### Work order
Every record listed below should be copied exactly.

Stored items from a collection
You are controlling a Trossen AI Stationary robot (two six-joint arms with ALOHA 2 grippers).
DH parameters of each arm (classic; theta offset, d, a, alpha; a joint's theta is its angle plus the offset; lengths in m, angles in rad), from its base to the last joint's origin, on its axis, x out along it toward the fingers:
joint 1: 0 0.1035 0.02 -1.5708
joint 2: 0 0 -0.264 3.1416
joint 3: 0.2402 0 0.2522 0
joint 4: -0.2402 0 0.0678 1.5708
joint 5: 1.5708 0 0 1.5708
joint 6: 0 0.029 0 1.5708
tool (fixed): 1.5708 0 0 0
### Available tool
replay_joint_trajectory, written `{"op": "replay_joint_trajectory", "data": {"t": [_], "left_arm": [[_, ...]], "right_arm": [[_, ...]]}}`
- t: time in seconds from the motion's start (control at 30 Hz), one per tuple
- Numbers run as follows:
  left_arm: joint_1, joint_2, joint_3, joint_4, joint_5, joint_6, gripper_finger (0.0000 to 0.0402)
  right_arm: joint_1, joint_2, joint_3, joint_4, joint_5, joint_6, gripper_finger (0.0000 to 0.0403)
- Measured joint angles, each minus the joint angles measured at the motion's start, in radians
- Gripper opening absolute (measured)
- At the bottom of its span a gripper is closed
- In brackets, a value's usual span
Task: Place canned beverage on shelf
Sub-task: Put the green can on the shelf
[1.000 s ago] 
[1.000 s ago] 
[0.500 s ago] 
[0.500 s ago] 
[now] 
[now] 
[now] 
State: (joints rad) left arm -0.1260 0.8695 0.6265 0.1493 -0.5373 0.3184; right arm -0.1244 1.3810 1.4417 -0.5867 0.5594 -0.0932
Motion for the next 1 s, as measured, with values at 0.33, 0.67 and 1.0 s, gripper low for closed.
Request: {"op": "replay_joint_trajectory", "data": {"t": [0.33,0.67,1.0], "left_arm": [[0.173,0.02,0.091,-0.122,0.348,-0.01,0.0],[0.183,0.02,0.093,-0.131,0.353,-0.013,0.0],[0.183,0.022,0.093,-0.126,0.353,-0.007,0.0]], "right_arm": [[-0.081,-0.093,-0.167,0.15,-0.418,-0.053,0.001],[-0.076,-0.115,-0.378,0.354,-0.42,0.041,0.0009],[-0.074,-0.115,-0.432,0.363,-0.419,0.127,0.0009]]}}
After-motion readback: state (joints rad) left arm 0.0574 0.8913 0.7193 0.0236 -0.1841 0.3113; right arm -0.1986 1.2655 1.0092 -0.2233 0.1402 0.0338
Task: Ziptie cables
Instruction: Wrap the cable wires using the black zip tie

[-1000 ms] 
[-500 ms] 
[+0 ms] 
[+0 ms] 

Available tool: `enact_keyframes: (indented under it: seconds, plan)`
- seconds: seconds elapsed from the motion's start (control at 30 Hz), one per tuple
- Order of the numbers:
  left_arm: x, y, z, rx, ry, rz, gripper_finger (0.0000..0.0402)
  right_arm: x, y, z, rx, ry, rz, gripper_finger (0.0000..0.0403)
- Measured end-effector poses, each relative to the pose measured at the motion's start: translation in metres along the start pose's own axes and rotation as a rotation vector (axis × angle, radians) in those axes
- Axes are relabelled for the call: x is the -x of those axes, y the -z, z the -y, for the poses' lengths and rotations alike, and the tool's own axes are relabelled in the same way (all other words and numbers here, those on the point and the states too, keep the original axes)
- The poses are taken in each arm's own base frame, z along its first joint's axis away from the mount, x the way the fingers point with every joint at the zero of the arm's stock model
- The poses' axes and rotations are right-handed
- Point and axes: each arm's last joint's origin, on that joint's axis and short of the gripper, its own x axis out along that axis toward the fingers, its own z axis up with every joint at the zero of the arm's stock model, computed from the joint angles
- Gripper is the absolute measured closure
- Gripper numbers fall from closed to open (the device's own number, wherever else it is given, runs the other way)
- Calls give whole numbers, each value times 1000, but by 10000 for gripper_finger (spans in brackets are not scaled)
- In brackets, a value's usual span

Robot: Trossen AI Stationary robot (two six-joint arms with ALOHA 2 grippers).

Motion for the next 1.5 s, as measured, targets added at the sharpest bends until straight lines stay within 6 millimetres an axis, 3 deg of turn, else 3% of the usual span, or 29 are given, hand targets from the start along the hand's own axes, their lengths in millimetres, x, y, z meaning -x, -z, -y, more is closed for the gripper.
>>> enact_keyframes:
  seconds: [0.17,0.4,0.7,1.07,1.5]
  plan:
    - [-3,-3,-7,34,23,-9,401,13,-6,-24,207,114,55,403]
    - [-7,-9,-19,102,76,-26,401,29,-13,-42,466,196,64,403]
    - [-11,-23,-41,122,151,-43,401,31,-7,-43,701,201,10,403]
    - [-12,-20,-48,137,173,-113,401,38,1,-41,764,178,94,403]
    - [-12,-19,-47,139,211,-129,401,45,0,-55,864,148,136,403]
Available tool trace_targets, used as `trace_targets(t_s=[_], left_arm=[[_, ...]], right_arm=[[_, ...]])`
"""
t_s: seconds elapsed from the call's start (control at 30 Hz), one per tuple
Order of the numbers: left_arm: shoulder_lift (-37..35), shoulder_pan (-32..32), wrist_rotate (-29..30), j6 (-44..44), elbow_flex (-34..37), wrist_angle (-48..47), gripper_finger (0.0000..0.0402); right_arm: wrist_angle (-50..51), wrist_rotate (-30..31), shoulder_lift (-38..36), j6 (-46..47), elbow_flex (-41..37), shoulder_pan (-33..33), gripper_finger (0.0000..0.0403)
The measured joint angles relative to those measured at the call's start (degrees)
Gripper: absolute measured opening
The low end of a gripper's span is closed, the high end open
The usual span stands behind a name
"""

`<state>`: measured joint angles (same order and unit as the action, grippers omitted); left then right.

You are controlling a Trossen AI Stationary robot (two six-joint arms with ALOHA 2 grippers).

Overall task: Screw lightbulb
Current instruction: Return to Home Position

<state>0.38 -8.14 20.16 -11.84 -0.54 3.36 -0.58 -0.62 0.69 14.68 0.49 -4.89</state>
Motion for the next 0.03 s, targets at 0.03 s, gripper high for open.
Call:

### Answer area
You are controlling a Trossen AI Stationary robot (two six-joint arms with ALOHA 2 grippers).
DH parameters of each arm (classic; theta offset, d, a, alpha; a joint's theta is its angle plus the offset; lengths in m, angles in rad), from its base to the last joint's origin, on its axis, x out along it toward the fingers:
joint 1: 0 0.1035 0.02 -1.5708
joint 2: 0 0 -0.264 3.1416
joint 3: 0.2402 0 0.2522 0
joint 4: -0.2402 0 0.0678 1.5708
joint 5: 1.5708 0 0 1.5708
joint 6: 0 0.029 0 1.5708
tool (fixed): 1.5708 0 0 0
### Available tool
replay_joint_trajectory, written `{"op": "replay_joint_trajectory", "data": {"t": [_], "left_arm": [[_, ...]], "right_arm": [[_, ...]]}}`
- t: time in seconds from the motion's start (control at 30 Hz), one per tuple
- Numbers run as follows:
  left_arm: joint_1, joint_2, joint_3, joint_4, joint_5, joint_6, gripper_finger (0.0000 to 0.0402)
  right_arm: joint_1, joint_2, joint_3, joint_4, joint_5, joint_6, gripper_finger (0.0000 to 0.0403)
- Measured joint angles, each minus the joint angles measured at the motion's start, in radians
- Gripper opening absolute (measured)
- At the bottom of its span a gripper is closed
- In brackets, a value's usual span
Task: Place canned beverage on shelf
Sub-task: Put the green can on the shelf
[1.000 s ago] 
[1.000 s ago] 
[0.500 s ago] 
[0.500 s ago] 
[now] 
[now] 
[now] 
State: (joints rad) left arm -0.1260 0.8695 0.6265 0.1493 -0.5373 0.3184; right arm -0.1244 1.3810 1.4417 -0.5867 0.5594 -0.0932
Motion for the next 1 s, as measured, with values at 0.33, 0.67 and 1.0 s, gripper low for closed.
Request: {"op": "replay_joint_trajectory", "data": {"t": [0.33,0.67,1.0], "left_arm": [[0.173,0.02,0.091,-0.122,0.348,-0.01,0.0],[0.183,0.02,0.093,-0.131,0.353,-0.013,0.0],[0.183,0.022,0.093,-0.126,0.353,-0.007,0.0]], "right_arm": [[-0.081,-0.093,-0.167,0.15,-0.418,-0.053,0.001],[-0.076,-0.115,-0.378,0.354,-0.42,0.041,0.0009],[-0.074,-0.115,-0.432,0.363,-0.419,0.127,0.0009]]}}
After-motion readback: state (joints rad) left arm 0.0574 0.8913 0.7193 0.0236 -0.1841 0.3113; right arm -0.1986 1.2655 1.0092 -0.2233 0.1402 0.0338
Task: Ziptie cables
Instruction: Wrap the cable wires using the black zip tie

[-1000 ms] 
[-500 ms] 
[+0 ms] 
[+0 ms] 

Available tool: `enact_keyframes: (indented under it: seconds, plan)`
- seconds: seconds elapsed from the motion's start (control at 30 Hz), one per tuple
- Order of the numbers:
  left_arm: x, y, z, rx, ry, rz, gripper_finger (0.0000..0.0402)
  right_arm: x, y, z, rx, ry, rz, gripper_finger (0.0000..0.0403)
- Measured end-effector poses, each relative to the pose measured at the motion's start: translation in metres along the start pose's own axes and rotation as a rotation vector (axis × angle, radians) in those axes
- Axes are relabelled for the call: x is the -x of those axes, y the -z, z the -y, for the poses' lengths and rotations alike, and the tool's own axes are relabelled in the same way (all other words and numbers here, those on the point and the states too, keep the original axes)
- The poses are taken in each arm's own base frame, z along its first joint's axis away from the mount, x the way the fingers point with every joint at the zero of the arm's stock model
- The poses' axes and rotations are right-handed
- Point and axes: each arm's last joint's origin, on that joint's axis and short of the gripper, its own x axis out along that axis toward the fingers, its own z axis up with every joint at the zero of the arm's stock model, computed from the joint angles
- Gripper is the absolute measured closure
- Gripper numbers fall from closed to open (the device's own number, wherever else it is given, runs the other way)
- Calls give whole numbers, each value times 1000, but by 10000 for gripper_finger (spans in brackets are not scaled)
- In brackets, a value's usual span

Robot: Trossen AI Stationary robot (two six-joint arms with ALOHA 2 grippers).

Motion for the next 1.5 s, as measured, targets added at the sharpest bends until straight lines stay within 6 millimetres an axis, 3 deg of turn, else 3% of the usual span, or 29 are given, hand targets from the start along the hand's own axes, their lengths in millimetres, x, y, z meaning -x, -z, -y, more is closed for the gripper.
>>> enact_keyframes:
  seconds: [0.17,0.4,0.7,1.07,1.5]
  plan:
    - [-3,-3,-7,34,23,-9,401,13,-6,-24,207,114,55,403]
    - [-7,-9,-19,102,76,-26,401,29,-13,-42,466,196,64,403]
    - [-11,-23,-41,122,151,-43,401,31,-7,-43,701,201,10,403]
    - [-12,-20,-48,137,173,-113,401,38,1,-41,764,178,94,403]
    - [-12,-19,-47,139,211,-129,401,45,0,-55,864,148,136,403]
Available tool trace_targets, used as `trace_targets(t_s=[_], left_arm=[[_, ...]], right_arm=[[_, ...]])`
"""
t_s: seconds elapsed from the call's start (control at 30 Hz), one per tuple
Order of the numbers: left_arm: shoulder_lift (-37..35), shoulder_pan (-32..32), wrist_rotate (-29..30), j6 (-44..44), elbow_flex (-34..37), wrist_angle (-48..47), gripper_finger (0.0000..0.0402); right_arm: wrist_angle (-50..51), wrist_rotate (-30..31), shoulder_lift (-38..36), j6 (-46..47), elbow_flex (-41..37), shoulder_pan (-33..33), gripper_finger (0.0000..0.0403)
The measured joint angles relative to those measured at the call's start (degrees)
Gripper: absolute measured opening
The low end of a gripper's span is closed, the high end open
The usual span stands behind a name
"""

`<state>`: measured joint angles (same order and unit as the action, grippers omitted); left then right.

You are controlling a Trossen AI Stationary robot (two six-joint arms with ALOHA 2 grippers).

Overall task: Screw lightbulb
Current instruction: Return to Home Position

<state>0.38 -8.14 20.16 -11.84 -0.54 3.36 -0.58 -0.62 0.69 14.68 0.49 -4.89</state>
Motion for the next 0.03 s, targets at 0.03 s, gripper high for open.
Call:

No more work is left in this exercise.